• _COLLECTED MATERIAL_:
[Start of section]

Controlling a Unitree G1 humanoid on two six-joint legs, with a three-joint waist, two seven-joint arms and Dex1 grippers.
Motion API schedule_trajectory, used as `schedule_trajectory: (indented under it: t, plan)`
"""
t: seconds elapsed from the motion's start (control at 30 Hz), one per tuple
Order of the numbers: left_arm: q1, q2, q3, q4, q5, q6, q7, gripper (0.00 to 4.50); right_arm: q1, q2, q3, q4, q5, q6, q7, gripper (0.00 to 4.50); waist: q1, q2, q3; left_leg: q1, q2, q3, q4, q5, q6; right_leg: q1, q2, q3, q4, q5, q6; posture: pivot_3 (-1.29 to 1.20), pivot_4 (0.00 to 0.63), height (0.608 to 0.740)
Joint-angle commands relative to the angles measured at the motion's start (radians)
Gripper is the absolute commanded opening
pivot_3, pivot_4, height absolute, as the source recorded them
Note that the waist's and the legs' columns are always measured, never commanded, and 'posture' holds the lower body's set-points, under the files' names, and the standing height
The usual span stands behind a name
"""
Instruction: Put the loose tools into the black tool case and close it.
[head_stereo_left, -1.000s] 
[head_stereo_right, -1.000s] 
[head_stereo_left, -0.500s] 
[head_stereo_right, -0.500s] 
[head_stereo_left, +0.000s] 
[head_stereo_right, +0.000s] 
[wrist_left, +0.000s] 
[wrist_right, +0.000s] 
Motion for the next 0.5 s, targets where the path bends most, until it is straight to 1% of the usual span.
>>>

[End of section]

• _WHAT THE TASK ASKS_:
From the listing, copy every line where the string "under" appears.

• _EXPECTED ANSWER_:
Motion API schedule_trajectory, used as `schedule_trajectory: (indented under it: t, plan)`
Note that the waist's and the legs' columns are always measured, never commanded, and 'posture' holds the lower body's set-points, under the files' names, and the standing height

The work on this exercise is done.